Waco Bicycle Club advocates for safer roads after students death

Posted at 11:34 PM, Oct 14, 2016
and last updated 2016-10-15 15:55:08-04

Waco Bicycle Club is a group of advocates who work with several agencies within the city to improve infrastructure in the city of Waco. 

Baylor Professor Trent Dougherty is the president of the club. Last week, he was meeting with representatives from the city, strategizing ideas for a safety video with the city's channel. That's when he got a call telling him that his former student and friend, 19-year-old David Grotberg was hit and killed while riding his bike on Franklin Avenue. 

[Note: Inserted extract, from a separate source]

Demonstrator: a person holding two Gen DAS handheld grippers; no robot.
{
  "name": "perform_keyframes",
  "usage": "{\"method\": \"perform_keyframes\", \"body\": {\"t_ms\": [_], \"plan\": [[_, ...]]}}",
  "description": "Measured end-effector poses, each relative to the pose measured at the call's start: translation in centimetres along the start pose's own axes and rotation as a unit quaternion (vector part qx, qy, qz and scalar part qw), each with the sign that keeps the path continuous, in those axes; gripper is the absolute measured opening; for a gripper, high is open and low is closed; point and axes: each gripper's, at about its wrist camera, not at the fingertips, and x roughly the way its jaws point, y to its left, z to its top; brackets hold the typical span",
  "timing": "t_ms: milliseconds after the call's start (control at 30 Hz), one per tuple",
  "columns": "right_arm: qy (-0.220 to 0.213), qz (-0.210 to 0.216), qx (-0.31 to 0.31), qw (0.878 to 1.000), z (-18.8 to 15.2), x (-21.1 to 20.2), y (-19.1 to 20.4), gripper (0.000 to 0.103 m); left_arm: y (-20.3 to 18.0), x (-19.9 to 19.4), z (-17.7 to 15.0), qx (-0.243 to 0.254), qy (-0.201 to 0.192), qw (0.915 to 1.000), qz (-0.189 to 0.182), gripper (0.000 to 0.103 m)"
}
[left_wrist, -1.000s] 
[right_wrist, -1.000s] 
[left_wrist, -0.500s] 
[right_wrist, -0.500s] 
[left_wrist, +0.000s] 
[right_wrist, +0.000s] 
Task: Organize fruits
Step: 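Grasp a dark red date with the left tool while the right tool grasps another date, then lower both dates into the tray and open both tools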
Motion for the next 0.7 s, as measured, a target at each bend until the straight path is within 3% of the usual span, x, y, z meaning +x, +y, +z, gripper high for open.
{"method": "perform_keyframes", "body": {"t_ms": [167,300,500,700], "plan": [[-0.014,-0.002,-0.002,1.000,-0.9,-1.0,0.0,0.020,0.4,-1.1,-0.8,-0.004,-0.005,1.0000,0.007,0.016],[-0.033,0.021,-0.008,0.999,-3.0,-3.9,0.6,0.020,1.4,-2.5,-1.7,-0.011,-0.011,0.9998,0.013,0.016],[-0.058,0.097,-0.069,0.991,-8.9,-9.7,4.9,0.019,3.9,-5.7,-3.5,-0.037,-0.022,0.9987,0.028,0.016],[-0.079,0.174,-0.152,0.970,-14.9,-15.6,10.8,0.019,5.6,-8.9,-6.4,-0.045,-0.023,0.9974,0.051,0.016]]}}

"I took the family down to the site of the incident for them to see that it was very difficult. The markings were still there on the place where his shoes had landed, his keys had landed and his cell phone had landed," Dougherty explained.

Hailing from Minnesota, Grotberg's mother made an appearance at the monthly Public Safety meeting. Dougherty describes the meetings as typically a little boring. He explains the process for promoting infrastructure as tedious and full of details. But before Friday's meeting, she read a letter.

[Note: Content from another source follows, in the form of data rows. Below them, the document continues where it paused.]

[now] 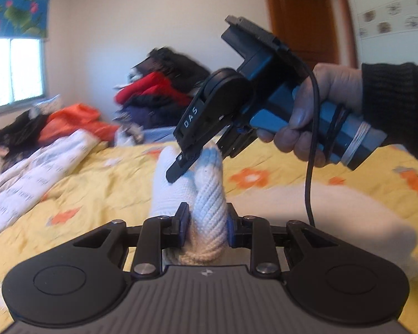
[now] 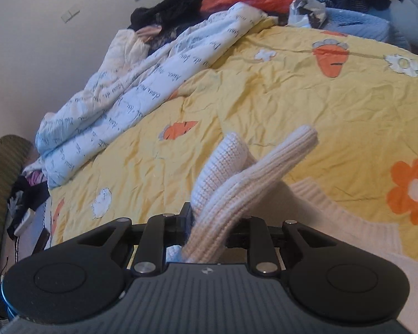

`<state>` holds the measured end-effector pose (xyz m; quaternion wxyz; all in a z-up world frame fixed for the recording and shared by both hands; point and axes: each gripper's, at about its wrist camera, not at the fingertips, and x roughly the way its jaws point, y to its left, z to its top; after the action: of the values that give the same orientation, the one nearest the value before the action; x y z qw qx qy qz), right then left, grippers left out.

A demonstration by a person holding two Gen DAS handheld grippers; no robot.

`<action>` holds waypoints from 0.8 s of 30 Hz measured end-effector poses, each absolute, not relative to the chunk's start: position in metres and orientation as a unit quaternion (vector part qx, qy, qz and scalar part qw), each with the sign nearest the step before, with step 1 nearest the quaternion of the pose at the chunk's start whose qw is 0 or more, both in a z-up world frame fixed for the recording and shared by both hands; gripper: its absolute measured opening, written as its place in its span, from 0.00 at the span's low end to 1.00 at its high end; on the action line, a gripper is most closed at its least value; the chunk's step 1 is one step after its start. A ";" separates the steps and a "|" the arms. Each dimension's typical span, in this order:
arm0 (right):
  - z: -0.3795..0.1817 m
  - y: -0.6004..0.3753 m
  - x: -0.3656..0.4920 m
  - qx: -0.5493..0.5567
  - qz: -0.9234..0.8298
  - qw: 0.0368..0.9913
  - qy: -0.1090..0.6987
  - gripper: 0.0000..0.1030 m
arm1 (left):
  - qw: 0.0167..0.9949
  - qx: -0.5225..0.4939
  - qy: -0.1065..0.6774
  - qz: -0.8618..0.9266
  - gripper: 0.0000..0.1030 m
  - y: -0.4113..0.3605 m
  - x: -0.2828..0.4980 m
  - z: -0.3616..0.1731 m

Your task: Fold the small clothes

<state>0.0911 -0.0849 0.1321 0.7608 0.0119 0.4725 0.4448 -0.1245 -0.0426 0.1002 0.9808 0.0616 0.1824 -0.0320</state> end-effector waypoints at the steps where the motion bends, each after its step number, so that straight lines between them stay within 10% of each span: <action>1: 0.136 -0.101 0.090 0.014 0.438 0.767 0.470 0.23 | 0.980 0.064 0.179 -0.051 0.25 -0.056 -0.124 0.103; 18: 0.069 -0.316 0.070 0.101 0.339 0.811 0.466 0.22 | 0.935 0.195 0.148 -0.256 0.22 -0.224 -0.162 0.066; 21: 0.050 -0.336 0.070 0.138 0.331 0.808 0.467 0.21 | 0.930 0.260 0.106 -0.238 0.28 -0.210 -0.186 0.052; 24: 0.040 -0.346 0.068 0.174 0.337 0.804 0.459 0.21 | 0.918 0.319 0.109 -0.210 0.54 -0.198 -0.191 0.035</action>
<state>0.0680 -0.3456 0.0403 0.8035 0.1740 0.4590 0.3366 -0.1910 -0.1981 0.0354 0.9178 0.3188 0.1088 -0.2103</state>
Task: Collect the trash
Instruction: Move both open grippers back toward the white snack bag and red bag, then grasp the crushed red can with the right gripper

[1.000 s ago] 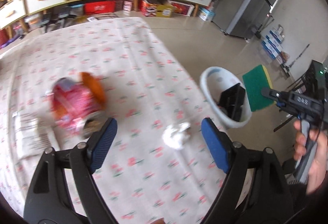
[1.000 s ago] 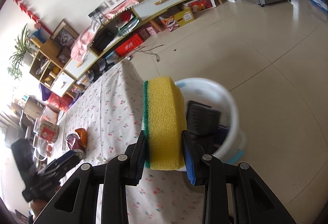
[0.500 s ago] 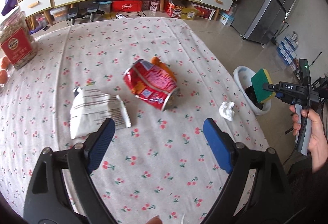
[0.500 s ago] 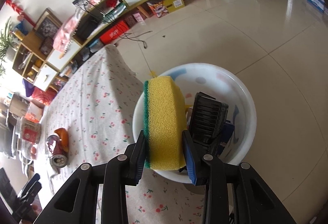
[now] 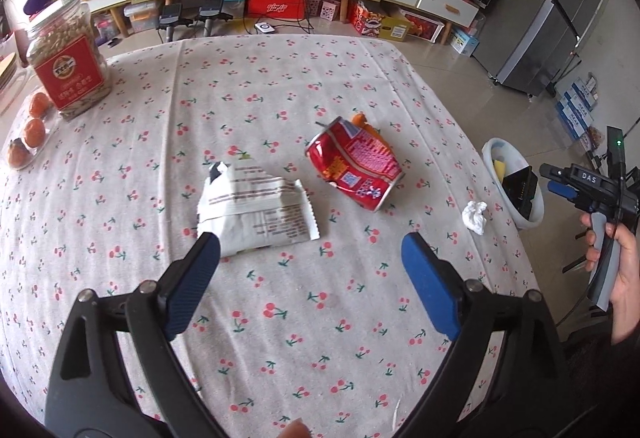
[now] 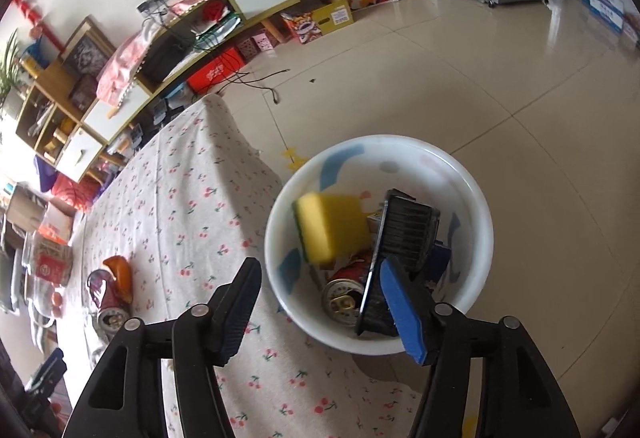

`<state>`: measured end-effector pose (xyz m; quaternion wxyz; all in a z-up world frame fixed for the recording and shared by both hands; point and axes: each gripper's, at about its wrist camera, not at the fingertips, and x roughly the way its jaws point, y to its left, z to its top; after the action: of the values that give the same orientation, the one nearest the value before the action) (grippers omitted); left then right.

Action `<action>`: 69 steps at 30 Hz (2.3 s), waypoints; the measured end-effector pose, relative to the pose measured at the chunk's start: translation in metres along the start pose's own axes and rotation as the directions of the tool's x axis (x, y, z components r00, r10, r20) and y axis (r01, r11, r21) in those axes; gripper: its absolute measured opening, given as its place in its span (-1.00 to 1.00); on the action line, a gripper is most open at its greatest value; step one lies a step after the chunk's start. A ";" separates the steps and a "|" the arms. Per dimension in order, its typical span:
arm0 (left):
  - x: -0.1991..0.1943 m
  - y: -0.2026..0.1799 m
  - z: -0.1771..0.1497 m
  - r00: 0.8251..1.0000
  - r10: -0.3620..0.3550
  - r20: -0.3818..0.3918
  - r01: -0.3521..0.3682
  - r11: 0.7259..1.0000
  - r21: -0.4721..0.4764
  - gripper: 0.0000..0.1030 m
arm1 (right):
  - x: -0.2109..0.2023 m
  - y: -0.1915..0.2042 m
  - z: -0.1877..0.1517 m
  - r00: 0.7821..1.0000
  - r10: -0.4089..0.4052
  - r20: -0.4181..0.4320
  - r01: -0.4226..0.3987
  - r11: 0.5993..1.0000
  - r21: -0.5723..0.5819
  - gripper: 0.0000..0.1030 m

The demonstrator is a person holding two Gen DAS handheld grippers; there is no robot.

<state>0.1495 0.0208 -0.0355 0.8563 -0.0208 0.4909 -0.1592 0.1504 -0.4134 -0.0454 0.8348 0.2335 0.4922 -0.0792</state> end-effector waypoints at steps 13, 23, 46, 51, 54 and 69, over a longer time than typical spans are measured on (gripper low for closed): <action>-0.009 0.024 0.002 0.999 0.051 -0.015 -0.051 0.999 0.013 0.79 | -0.025 0.068 -0.014 0.998 0.053 0.024 -0.049 0.988 -0.147 0.43; -0.016 0.059 -0.002 0.995 0.099 -0.007 -0.099 0.991 -0.086 0.88 | -0.011 0.138 -0.039 0.997 0.077 -0.019 -0.079 0.958 -0.275 0.56; -0.017 0.128 -0.029 0.982 0.160 -0.099 -0.181 0.947 -0.267 0.93 | 0.078 0.291 -0.083 0.989 0.035 -0.146 -0.121 0.764 -0.633 0.56; -0.024 0.138 -0.038 0.983 0.153 -0.102 -0.176 0.944 -0.279 0.93 | 0.097 0.299 -0.087 0.987 -0.009 -0.158 -0.099 0.746 -0.659 0.55; -0.027 0.141 -0.041 0.982 0.161 -0.099 -0.182 0.947 -0.266 0.93 | 0.107 0.303 -0.089 0.987 -0.028 -0.159 -0.086 0.740 -0.668 0.55; -0.021 0.135 -0.041 0.984 0.148 -0.098 -0.166 0.961 -0.219 0.93 | 0.110 0.304 -0.087 0.989 -0.022 -0.146 -0.081 0.745 -0.662 0.33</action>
<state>0.1390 0.1600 -0.0646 0.8376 -0.0729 0.5403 -0.0346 0.2475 -0.0952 -0.0807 0.8264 -0.0669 0.5433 0.1320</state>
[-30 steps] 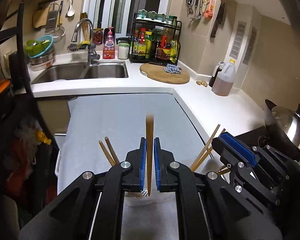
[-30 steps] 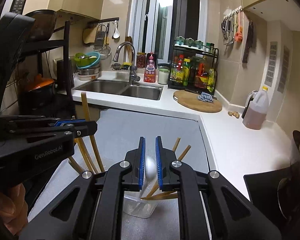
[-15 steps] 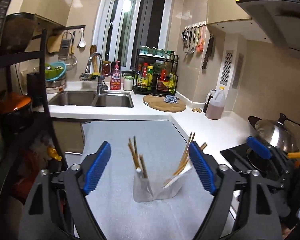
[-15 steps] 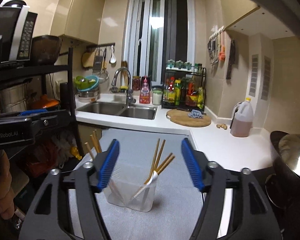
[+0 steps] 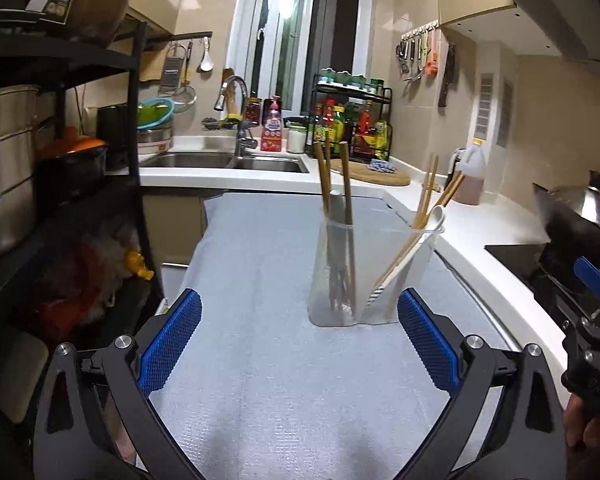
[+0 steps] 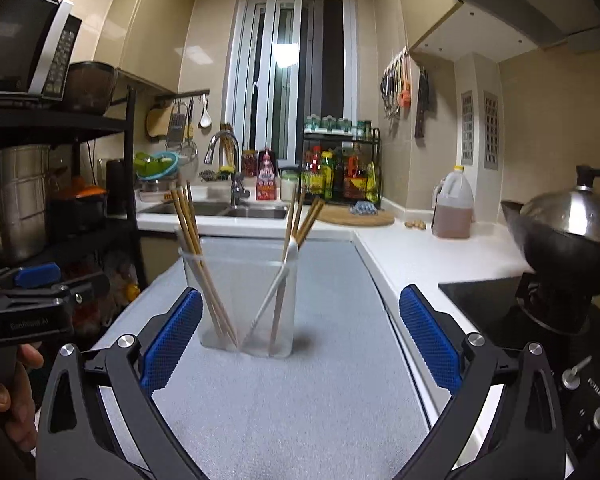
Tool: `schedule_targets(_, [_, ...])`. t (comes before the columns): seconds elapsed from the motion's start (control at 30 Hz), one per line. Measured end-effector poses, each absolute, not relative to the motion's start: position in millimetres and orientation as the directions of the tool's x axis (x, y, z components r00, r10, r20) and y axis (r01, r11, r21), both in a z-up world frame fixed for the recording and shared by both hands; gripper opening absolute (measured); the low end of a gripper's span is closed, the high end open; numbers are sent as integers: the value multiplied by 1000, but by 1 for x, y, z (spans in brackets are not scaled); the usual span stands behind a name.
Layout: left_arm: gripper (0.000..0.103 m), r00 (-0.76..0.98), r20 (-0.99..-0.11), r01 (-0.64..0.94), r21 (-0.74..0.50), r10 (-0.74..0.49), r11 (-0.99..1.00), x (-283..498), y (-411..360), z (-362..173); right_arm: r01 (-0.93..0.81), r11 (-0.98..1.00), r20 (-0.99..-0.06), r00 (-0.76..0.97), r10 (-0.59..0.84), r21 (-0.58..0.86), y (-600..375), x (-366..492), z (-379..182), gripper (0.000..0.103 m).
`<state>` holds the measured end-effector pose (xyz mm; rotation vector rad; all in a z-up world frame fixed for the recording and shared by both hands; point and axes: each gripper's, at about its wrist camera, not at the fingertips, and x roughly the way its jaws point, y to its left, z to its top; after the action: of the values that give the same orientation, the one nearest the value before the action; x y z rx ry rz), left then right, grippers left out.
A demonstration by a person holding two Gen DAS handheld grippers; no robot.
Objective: Organize utensils
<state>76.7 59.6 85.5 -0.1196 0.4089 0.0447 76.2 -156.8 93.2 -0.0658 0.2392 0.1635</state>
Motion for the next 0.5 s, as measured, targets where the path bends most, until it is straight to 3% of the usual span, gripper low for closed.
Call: schedule_targets(0.5, [95, 913, -407, -75, -91, 32, 993, 71, 51, 69, -201, 978, -291, 940, 176, -59, -156, 84, 74, 98])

"Having her tell the story of her son helped to breathe fresh life into our motivation to stick to this process," Dougherty said.

Currently, Waco does have bike lanes in some parts of the city. They are, however, working on expanding. The Waco Bike Club collects data and volunteers their time to implement changes they feel will make biking in the city safer. 

"It's about putting in infrastructure, roads, signs, and lanes that indicate to the motorists bikes belong here on the roads," Dougherty said. 

Larry Holze, Information Director for The City of Waco, said they are looking at how and what the city can do."When a tragedy happens like it did with a biker, we try to look at what we need to do as far as safety and transportation plans," Holze said.

Holze also argued that in addition to city work, there will need to be a culture change with both bikers and motorists; a point Dougherty agrees with. "I think because it's an anomaly, people don't believe it belongs there. The dynamic leads to the safety hazard of motorist believing [cyclists] don't belong there when we do belong on the road and not only the sidewalks," he said. 

Given the speed at which safety changes can be implemented, cyclists are urged to take every precaution when they hit the road. Lance Green of Bicycle World is an avid bicyclist. After moving to Waco from Oregon, the change in biking accessibility made him more aware of protecting himself on the road. 

"I always wear a helmet. I have lights and reflectors on and no headphones, nothing to distract me. My cell phone has to stay in the pocket, and of course, I just make sure I'm extra careful stop at stop signs and signal when I'm turning," Green said.

Dougherty says drivers have a role in it as well. "That cyclist on the road is somebody's son or brother or father or mother or sister and they deserve to be there whether it's convenience or not, this is a human being," he said.